My impression is that people at MIRI would probably have a mean x-risk from AI estimate of ~50%, while people at the other places you mentioned would have a mean estimate of ~10% and a median of 8%.
Looking only at people who declared their affiliation: MIRI people’s mean probability for x-catastrophes from “AI systems not doing/optimizing what the people deploying them wanted/intended” was 80% (though I’m not sure this is what you mean by “x-risk from AI” here), with median 70%.
People who declared a non-MIRI affiliation had a mean Q2 probability of 27.8%, median 26%.
With (even) less confidence, I’d say people at MIRI would give a mean of 40% to question 1, and people elsewhere would give a mean of 7% and a median of 5%.
For Q1, MIRI-identified people gave mean 70% (and median 80%). Non-MIRI-identified people gave mean ~18.7%, median 10%.
I’m guessing MIRI people will be something like a quarter of your respondents.

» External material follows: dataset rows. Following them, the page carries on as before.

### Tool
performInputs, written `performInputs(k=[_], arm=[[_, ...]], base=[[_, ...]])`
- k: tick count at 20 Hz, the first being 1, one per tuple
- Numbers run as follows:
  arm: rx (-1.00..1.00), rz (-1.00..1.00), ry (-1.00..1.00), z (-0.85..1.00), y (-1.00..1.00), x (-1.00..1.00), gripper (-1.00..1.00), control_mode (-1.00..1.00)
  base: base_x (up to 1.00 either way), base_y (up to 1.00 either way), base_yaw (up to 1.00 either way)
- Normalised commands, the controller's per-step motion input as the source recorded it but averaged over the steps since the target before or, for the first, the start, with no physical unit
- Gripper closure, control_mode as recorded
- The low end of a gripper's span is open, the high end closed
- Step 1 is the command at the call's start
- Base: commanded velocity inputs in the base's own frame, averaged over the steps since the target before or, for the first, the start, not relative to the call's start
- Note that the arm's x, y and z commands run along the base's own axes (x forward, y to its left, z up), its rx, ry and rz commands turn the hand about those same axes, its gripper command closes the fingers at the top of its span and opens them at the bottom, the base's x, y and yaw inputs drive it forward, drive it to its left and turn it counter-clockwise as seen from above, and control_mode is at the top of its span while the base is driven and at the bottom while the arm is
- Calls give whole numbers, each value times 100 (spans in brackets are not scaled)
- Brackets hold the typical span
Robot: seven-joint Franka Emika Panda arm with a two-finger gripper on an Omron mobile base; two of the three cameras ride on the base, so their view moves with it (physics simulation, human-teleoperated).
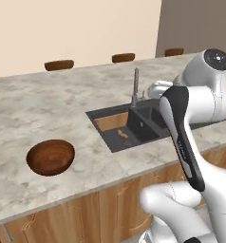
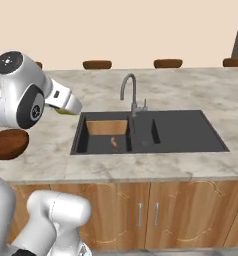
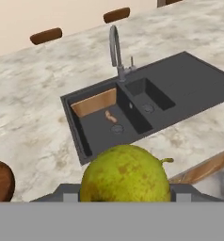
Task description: Pick the pears from the cabinet and place them in one bowl. Pick the potato from the sink and place it in the other bowl.
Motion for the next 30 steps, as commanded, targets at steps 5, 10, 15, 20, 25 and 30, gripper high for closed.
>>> performInputs(k=[5, 10, 15, 20, 25, 30], arm=[[0, 0, 0, 0, 0, 0, 100, 100], [0, 0, 0, 0, 0, 0, 100, 100], [0, 0, 0, 0, 0, 0, 100, 100], [0, 0, 0, 0, 0, 0, 100, 100], [0, 0, 0, 0, 0, 0, 100, 100], [0, 1, 0, 0, 0, 0, 100, -100]], base=[[10, 90, 18], [38, 71, 19], [51, 15, 4], [3, 1, 0], [17, 27, 1], [7, 12, 0]])
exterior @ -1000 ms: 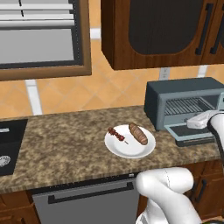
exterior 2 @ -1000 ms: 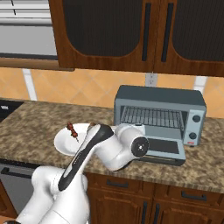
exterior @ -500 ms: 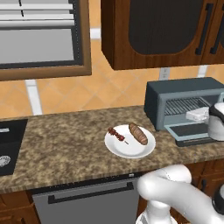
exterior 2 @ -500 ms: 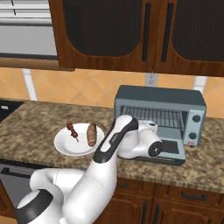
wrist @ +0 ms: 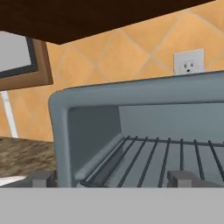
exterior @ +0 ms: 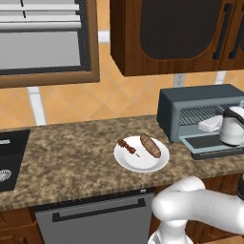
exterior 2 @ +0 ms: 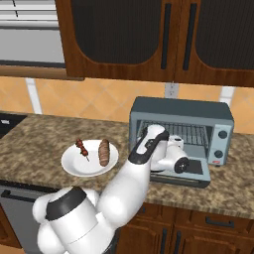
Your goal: Pick up the kebab skewer and baguette bread, and place them inside the toaster oven. Close the toaster oven door and start by setting the timer.
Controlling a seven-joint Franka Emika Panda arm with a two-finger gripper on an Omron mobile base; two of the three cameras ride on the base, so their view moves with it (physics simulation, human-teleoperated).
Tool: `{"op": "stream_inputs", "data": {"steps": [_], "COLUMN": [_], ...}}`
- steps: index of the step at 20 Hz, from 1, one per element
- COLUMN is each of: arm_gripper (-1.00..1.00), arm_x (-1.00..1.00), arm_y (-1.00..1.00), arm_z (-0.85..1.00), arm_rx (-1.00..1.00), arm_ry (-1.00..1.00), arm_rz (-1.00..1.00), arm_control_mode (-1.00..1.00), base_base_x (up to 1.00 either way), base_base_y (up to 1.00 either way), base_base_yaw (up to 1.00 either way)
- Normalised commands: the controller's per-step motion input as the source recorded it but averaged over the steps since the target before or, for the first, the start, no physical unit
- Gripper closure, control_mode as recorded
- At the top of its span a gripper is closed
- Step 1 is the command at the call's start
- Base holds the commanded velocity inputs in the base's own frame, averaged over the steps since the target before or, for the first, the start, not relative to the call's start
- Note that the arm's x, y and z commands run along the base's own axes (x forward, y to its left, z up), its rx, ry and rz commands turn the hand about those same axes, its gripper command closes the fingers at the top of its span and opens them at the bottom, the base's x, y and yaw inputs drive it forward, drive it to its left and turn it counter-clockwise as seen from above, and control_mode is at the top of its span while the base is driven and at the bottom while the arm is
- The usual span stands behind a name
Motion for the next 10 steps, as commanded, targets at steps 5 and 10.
{"op": "stream_inputs", "data": {"steps": [5, 10], "arm_gripper": [-1.0, -1.0], "arm_x": [0.46, 0.44], "arm_y": [-0.19, -0.15], "arm_z": [-0.22, -0.42], "arm_rx": [-0.04, -0.04], "arm_ry": [0.0, 0.0], "arm_rz": [0.0, 0.0], "arm_control_mode": [-1.0, -1.0], "base_base_x": [0.0, 0.0], "base_base_y": [0.0, 0.0], "base_base_yaw": [0.0, 0.0]}}
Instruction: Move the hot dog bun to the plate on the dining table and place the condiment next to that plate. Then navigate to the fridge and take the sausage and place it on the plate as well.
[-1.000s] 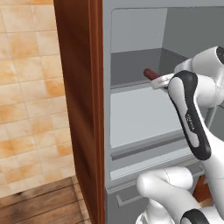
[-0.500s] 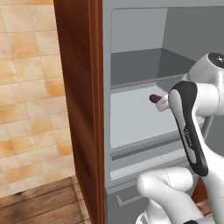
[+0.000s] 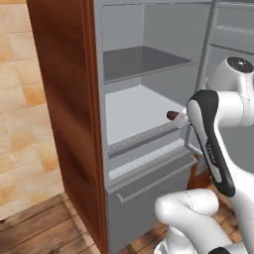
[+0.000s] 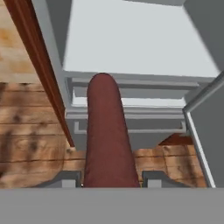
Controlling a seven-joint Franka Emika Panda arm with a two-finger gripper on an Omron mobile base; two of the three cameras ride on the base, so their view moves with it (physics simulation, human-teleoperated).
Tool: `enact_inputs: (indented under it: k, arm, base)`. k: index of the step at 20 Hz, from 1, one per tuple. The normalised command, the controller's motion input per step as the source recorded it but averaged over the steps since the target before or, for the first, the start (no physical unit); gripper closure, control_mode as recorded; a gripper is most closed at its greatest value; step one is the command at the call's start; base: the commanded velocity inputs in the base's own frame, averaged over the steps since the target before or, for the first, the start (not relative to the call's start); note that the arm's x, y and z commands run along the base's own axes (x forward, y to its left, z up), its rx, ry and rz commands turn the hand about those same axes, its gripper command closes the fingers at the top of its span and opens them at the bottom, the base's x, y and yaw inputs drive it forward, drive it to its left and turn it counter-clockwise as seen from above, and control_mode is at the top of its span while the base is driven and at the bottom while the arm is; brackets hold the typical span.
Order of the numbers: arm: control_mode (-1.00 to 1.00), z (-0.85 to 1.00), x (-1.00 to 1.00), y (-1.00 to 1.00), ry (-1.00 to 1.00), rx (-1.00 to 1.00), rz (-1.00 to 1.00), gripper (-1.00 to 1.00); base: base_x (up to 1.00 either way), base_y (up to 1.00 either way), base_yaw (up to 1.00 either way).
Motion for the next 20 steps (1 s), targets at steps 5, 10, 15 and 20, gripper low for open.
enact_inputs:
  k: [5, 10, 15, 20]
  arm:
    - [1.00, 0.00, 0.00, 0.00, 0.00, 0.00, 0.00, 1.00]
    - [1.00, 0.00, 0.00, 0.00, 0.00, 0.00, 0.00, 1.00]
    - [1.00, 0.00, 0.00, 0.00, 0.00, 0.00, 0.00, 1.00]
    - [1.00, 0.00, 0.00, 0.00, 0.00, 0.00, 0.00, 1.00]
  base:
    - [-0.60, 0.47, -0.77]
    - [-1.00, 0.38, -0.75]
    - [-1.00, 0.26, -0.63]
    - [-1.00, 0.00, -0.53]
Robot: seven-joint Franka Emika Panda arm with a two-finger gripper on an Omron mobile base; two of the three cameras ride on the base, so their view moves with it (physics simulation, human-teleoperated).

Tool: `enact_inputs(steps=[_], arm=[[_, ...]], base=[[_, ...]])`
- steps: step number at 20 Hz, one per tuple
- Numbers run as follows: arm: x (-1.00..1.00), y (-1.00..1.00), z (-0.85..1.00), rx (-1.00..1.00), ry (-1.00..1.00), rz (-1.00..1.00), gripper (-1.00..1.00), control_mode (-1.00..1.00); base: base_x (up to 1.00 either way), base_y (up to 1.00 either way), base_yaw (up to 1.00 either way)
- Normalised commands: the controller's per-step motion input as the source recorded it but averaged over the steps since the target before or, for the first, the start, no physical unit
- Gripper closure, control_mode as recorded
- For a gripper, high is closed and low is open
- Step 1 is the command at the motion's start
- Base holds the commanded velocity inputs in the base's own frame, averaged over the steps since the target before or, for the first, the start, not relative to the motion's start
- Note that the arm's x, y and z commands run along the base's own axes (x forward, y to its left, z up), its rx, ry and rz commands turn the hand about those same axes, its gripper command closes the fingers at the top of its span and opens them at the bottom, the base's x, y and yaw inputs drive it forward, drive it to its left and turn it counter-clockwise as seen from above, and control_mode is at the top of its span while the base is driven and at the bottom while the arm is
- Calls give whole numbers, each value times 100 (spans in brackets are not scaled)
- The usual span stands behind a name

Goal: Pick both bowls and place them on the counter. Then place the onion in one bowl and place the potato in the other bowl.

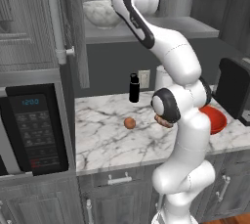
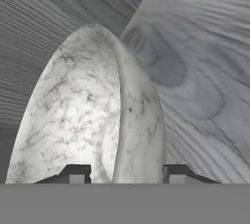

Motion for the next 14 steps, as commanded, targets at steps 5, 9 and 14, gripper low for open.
enact_inputs(steps=[5,9,14], arm=[[-7,1,-9,0,-1,0,100,-100],[-33,0,-18,5,-12,0,100,-100],[-66,-35,-32,10,-24,0,100,-100]], base=[[0,0,0],[0,0,0],[0,0,0]])
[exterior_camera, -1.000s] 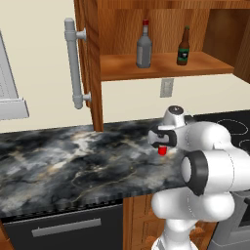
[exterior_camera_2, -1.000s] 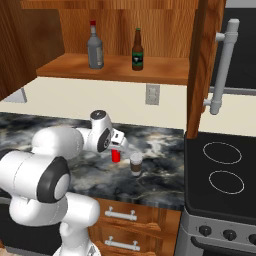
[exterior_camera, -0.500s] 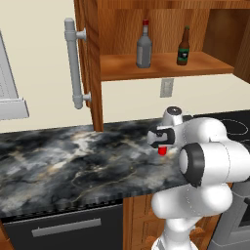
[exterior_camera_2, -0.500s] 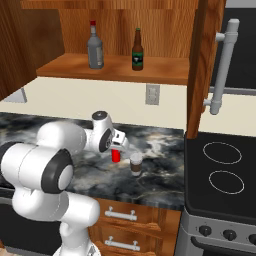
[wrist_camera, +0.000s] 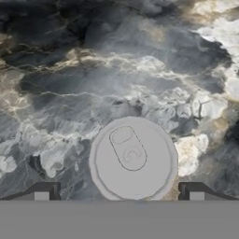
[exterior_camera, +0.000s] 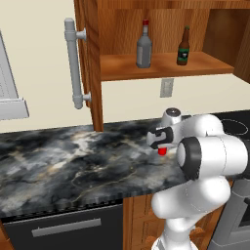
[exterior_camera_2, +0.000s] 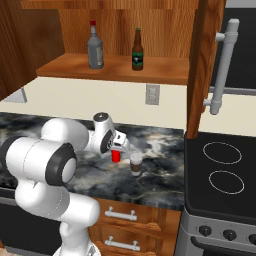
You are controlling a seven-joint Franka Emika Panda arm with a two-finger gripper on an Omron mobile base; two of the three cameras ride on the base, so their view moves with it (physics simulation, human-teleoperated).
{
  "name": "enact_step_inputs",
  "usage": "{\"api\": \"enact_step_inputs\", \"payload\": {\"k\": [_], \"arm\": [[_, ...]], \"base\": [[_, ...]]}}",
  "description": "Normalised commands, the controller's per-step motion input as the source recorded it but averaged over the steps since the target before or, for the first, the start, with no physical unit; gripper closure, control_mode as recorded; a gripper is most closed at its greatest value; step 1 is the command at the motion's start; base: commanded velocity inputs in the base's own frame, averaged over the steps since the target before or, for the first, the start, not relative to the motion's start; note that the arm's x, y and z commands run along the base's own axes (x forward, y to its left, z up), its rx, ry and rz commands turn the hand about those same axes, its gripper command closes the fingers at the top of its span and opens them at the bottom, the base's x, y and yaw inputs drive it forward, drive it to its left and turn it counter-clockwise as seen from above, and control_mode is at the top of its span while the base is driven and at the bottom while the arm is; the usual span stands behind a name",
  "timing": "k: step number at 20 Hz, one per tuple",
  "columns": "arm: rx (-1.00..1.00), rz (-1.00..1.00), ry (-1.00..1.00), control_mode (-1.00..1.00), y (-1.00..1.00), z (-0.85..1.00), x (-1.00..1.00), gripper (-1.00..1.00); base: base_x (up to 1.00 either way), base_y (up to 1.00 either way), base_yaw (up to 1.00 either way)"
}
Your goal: Sort all alcoholic drinks to one cabinet, and non-alcoholic drinks to the other.
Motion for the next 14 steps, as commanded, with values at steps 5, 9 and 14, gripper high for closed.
{"api": "enact_step_inputs", "payload": {"k": [5, 9, 14], "arm": [[0.0, 0.0, 0.0, -1.0, -0.03, -0.07, 0.07, -1.0], [0.0, 0.0, 0.0, -1.0, -0.03, -0.08, 0.08, -1.0], [0.0, 0.0, 0.0, -1.0, -0.01, -0.07, 0.05, -1.0]], "base": [[0.0, 0.0, 0.0], [0.0, 0.0, 0.0], [0.0, 0.0, 0.0]]}}
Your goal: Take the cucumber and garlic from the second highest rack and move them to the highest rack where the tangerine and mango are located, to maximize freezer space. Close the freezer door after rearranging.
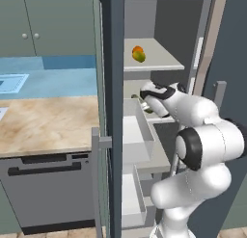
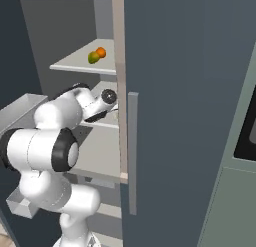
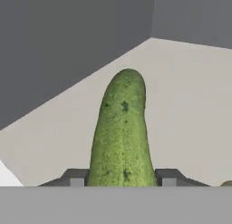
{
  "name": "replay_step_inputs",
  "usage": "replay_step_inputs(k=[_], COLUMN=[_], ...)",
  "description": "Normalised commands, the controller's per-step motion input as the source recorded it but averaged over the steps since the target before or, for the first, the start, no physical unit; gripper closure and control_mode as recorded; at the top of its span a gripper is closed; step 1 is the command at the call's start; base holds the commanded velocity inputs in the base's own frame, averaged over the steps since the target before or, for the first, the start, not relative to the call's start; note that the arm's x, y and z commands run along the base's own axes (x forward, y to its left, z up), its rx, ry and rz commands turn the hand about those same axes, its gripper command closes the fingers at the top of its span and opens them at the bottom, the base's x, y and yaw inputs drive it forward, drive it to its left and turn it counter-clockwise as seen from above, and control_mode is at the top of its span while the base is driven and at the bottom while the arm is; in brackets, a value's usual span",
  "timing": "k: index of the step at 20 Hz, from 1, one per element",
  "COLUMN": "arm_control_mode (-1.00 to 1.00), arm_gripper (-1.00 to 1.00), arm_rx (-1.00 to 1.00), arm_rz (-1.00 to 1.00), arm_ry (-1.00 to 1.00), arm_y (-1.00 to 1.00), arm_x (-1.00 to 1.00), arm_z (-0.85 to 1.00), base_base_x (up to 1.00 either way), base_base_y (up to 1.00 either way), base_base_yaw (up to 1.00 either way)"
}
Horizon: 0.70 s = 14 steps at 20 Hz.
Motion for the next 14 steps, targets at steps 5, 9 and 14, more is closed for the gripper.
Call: replay_step_inputs(k=[5, 9, 14], arm_control_mode=[-1.00, -1.00, -1.00], arm_gripper=[1.00, 1.00, 1.00], arm_rx=[-0.03, -0.01, -0.07], arm_rz=[-0.08, -0.10, -0.09], arm_ry=[-0.23, -0.12, 0.00], arm_y=[0.00, -0.05, -0.17], arm_x=[-1.00, -0.69, -0.73], arm_z=[0.45, 0.89, 0.83], base_base_x=[0.00, 0.00, 0.00], base_base_y=[0.00, 0.00, 0.00], base_base_yaw=[0.00, 0.00, 0.00])
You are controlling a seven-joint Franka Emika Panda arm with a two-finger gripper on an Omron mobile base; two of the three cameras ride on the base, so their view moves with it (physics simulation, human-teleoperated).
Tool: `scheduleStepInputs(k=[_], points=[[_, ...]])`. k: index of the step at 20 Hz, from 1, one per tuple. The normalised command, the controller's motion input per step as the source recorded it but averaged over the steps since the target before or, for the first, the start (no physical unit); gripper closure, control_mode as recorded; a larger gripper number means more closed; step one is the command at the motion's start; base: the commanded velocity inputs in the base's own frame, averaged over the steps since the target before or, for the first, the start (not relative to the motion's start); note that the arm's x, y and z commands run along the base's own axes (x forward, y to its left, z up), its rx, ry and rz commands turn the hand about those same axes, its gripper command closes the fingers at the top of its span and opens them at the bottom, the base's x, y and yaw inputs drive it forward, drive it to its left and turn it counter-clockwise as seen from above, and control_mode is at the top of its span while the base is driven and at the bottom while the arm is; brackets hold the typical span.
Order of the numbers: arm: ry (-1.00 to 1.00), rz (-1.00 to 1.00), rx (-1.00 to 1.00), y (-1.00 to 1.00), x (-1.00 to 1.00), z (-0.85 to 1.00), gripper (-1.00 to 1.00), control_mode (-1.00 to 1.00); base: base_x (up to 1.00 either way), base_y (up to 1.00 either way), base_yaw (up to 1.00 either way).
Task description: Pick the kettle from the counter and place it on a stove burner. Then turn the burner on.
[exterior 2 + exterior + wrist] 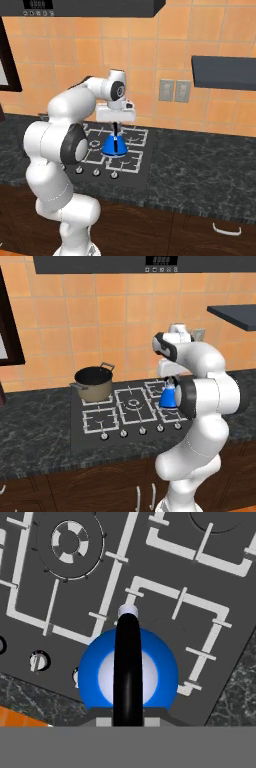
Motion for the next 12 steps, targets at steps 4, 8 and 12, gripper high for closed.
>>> scheduleStepInputs(k=[4, 8, 12], points=[[-0.11, 0.00, 0.00, -0.08, 0.00, -0.19, 1.00, -1.00, 0.00, 0.00, 0.00], [-0.14, 0.00, 0.00, -0.22, 0.00, 0.00, 1.00, -1.00, 0.00, 0.00, 0.00], [-0.11, 0.00, 0.00, -0.29, 0.23, 0.00, 1.00, -1.00, 0.00, 0.00, 0.00]])
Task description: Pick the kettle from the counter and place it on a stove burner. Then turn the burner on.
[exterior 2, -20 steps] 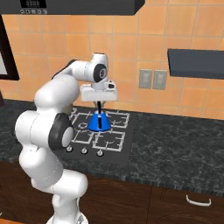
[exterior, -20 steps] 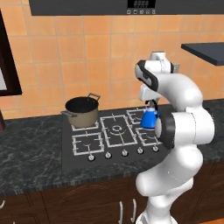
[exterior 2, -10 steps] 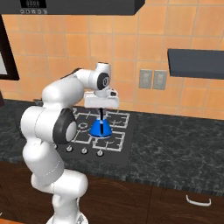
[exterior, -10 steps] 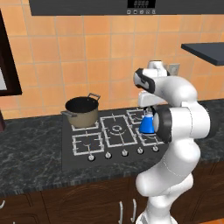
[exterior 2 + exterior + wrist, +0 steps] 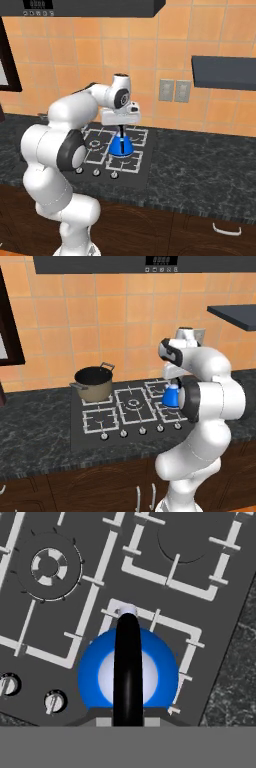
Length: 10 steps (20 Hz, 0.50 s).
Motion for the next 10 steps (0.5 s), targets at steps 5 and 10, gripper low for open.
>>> scheduleStepInputs(k=[5, 10], points=[[-0.02, 0.00, 0.01, -0.21, 0.49, 0.05, 1.00, -1.00, 0.00, 0.00, 0.00], [0.00, -0.01, 0.01, -0.09, 0.85, 0.08, 1.00, -1.00, 0.00, 0.00, 0.00]])
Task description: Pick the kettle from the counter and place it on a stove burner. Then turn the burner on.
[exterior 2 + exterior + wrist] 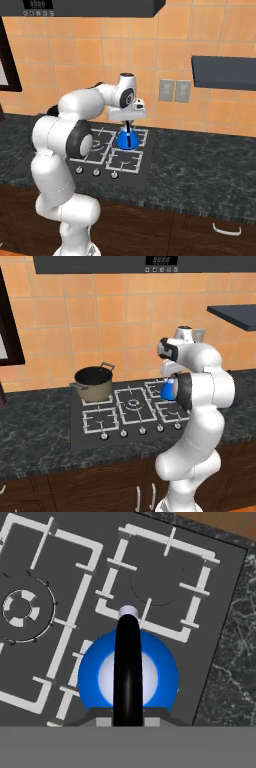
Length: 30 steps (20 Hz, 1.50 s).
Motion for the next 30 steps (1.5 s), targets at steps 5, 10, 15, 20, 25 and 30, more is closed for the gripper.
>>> scheduleStepInputs(k=[5, 10, 15, 20, 25, 30], points=[[-0.02, 0.00, 0.01, 0.00, 0.44, 0.14, 1.00, -1.00, 0.00, 0.00, 0.00], [-0.18, 0.00, 0.01, 0.00, 0.33, -0.12, 1.00, -1.00, 0.00, 0.00, 0.00], [-0.04, 0.00, 0.00, 0.00, 0.36, 0.00, 1.00, -1.00, 0.00, 0.00, 0.00], [0.01, 0.00, 0.00, 0.01, 0.73, -0.10, 1.00, -1.00, 0.00, 0.00, 0.00], [0.06, 0.00, 0.00, 0.08, 0.23, -0.25, 1.00, -1.00, 0.00, 0.00, 0.00], [0.11, 0.00, 0.01, 0.00, 0.05, -0.65, 1.00, -1.00, 0.00, 0.00, 0.00]])
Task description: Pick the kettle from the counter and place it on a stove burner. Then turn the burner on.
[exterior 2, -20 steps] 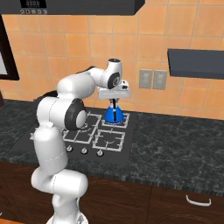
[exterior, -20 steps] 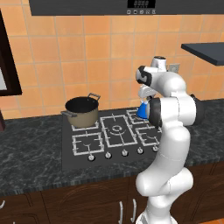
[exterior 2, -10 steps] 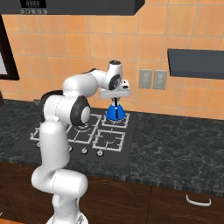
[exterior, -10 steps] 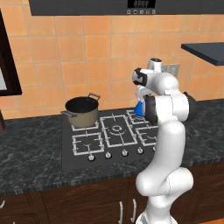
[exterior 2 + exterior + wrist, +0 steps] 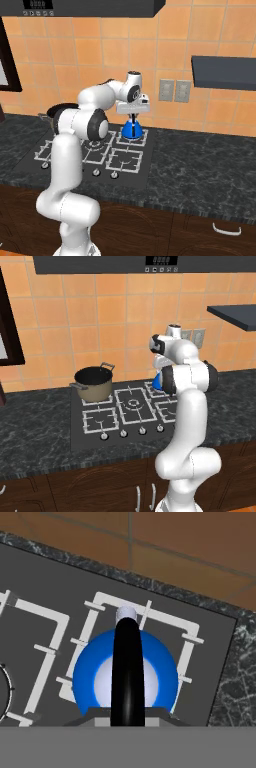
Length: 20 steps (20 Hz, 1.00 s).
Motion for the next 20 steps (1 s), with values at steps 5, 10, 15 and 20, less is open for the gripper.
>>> scheduleStepInputs(k=[5, 10, 15, 20], points=[[0.04, 0.00, 0.00, 0.00, 0.04, -0.22, 1.00, -1.00, 0.00, 0.00, 0.00], [0.00, 0.00, 0.00, 0.00, 0.00, 0.00, -1.00, -1.00, 0.00, 0.00, 0.00], [0.00, 0.00, 0.00, 0.00, 0.00, 0.00, -1.00, -1.00, 0.00, 0.00, 0.00], [0.00, 0.00, 0.00, 0.01, -0.17, 0.03, -1.00, -1.00, 0.00, 0.00, 0.00]])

5⁄27 of respondents who specified an affiliation said they work at MIRI (~19%). (By comparison, 17/~117 ~= 15% of recipients work at MIRI.)
I’ve added six prediction interfaces, for people to give their own probability for each Q, their guess at the mean survey respondent answer, and their guess at the median answer.
Though in the world where the credible range of estimates is 1-10%, and 80% of the field believed the probability were >10% (my prediction from upthread), that would start to get into ‘something’s seriously wrong with the field’ territory from my perspective; that’s not a small disagreement.
(I’m assuming here, as I did when I made my original prediction, that they aren’t all clustered around 15% or whatever; rather, I’d have expected a lot of the field to give a much higher probability than 10%.)